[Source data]
━━━━

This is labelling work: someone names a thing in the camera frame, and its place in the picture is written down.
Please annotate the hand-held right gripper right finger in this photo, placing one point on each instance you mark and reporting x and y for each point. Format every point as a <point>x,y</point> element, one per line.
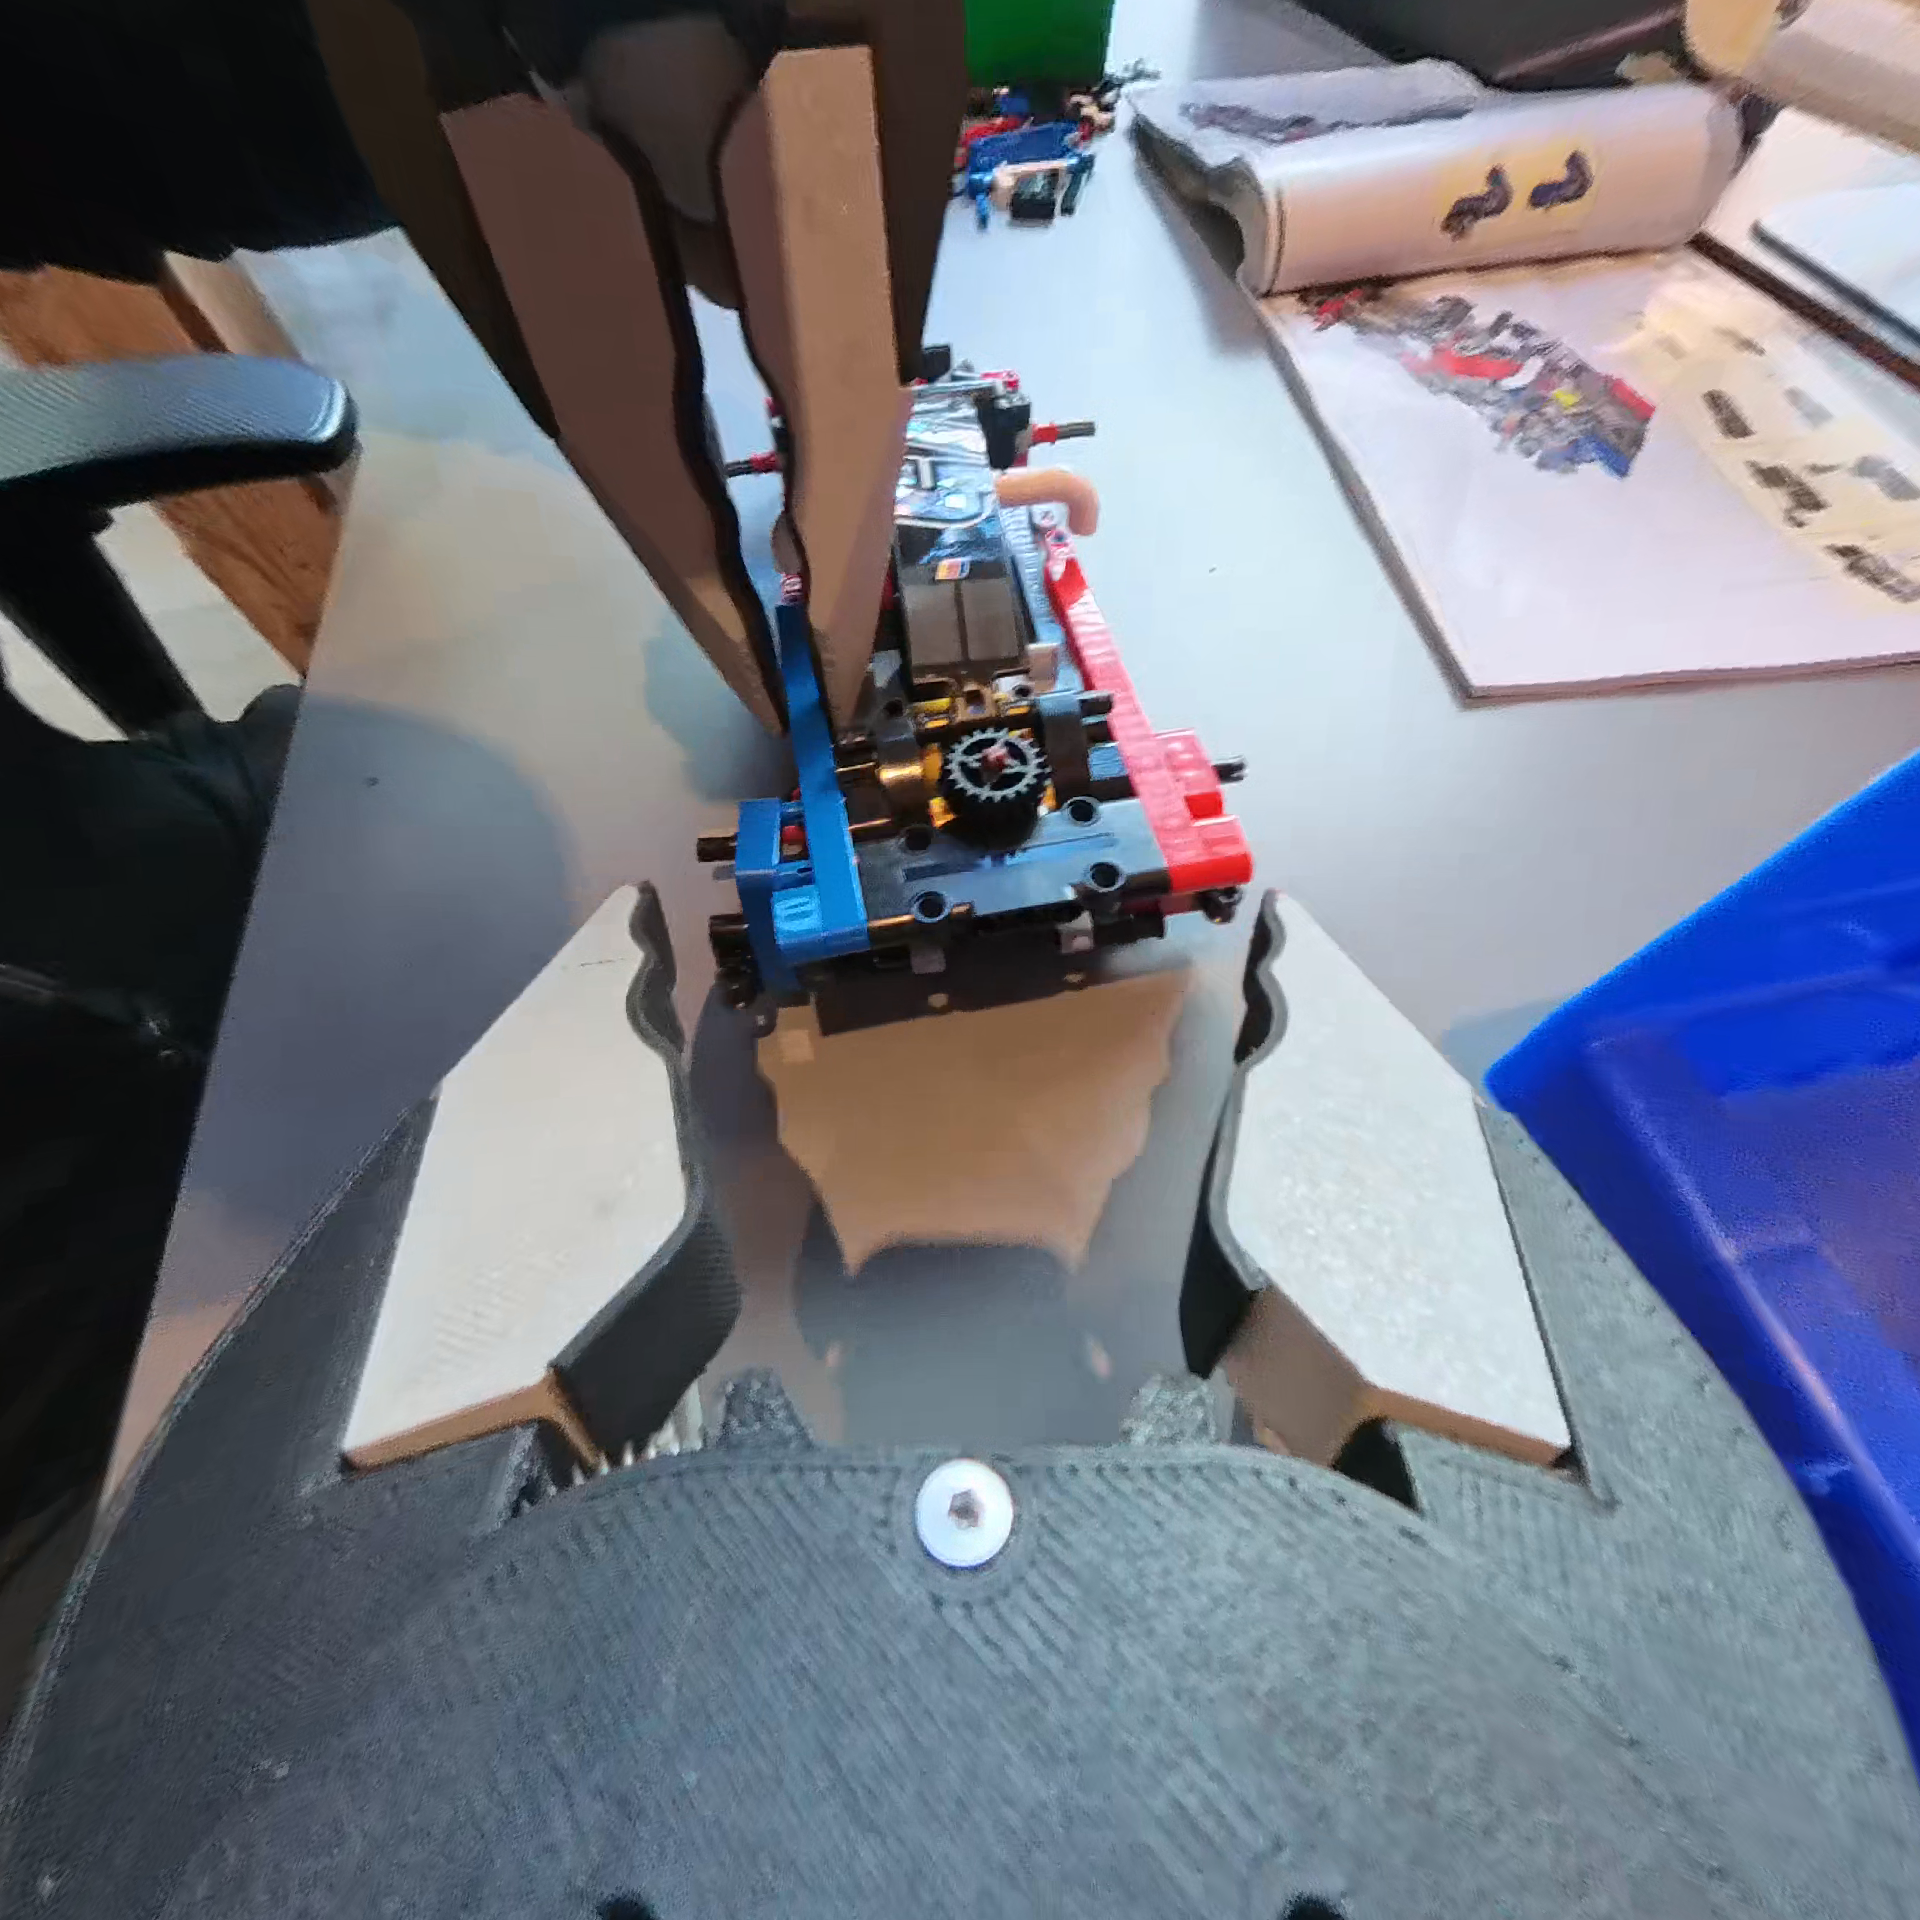
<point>1380,1200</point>

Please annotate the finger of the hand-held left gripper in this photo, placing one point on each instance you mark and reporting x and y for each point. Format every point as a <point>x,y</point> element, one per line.
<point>839,299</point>
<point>599,376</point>

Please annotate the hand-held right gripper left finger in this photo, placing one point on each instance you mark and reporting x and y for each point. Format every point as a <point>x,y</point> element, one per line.
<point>524,1200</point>

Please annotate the blue plastic bin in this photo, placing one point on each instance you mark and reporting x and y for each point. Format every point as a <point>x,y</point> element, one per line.
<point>1723,1049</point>

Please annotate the toy brick car chassis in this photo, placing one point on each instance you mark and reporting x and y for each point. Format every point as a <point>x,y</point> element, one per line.
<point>1171,780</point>

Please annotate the pile of loose bricks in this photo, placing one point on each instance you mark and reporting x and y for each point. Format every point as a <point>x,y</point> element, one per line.
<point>1035,148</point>

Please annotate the green plastic bin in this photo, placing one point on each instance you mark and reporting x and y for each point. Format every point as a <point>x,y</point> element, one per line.
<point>1035,38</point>

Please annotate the black office chair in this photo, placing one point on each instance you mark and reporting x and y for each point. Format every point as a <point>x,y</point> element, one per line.
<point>180,422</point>

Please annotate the toy building instruction booklet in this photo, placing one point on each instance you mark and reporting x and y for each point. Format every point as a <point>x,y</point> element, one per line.
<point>1575,570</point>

━━━━

Could you retype every record above exactly, leaving the pictures out?

Exercise output:
This is labelling work: someone names a thing in the camera frame, and its place in the picture is written down.
Please annotate the hand-held right gripper right finger in this photo, placing one point on each instance you mark and reporting x and y for each point. Format every point as a <point>x,y</point> element, one per line.
<point>1380,1200</point>

Please annotate the finger of the hand-held left gripper in this photo, placing one point on each instance you mark and reporting x and y for each point. Format every point as a <point>x,y</point> element, one per line.
<point>839,299</point>
<point>599,376</point>

Please annotate the hand-held right gripper left finger in this photo, placing one point on each instance you mark and reporting x and y for each point. Format every point as a <point>x,y</point> element, one per line.
<point>524,1200</point>

Please annotate the blue plastic bin in this photo, placing one point on each instance you mark and reporting x and y for each point. Format every point as a <point>x,y</point> element, one per line.
<point>1723,1049</point>

Please annotate the toy brick car chassis in this photo, placing one point on each instance you mark and reporting x and y for each point. Format every point as a <point>x,y</point> element, one per line.
<point>1171,780</point>

Please annotate the pile of loose bricks in this photo, placing one point on each instance you mark and reporting x and y for each point. Format every point as a <point>x,y</point> element, one per line.
<point>1035,148</point>

Please annotate the green plastic bin in this photo, placing one point on each instance you mark and reporting x and y for each point. Format every point as a <point>x,y</point> element, one per line.
<point>1035,38</point>

Please annotate the black office chair in this photo, placing one point on each instance you mark and reporting x and y for each point. Format every point as a <point>x,y</point> element, one per line.
<point>180,422</point>

Please annotate the toy building instruction booklet in this photo, placing one point on each instance you mark and reporting x and y for each point. Format every point as a <point>x,y</point> element, one per line.
<point>1575,570</point>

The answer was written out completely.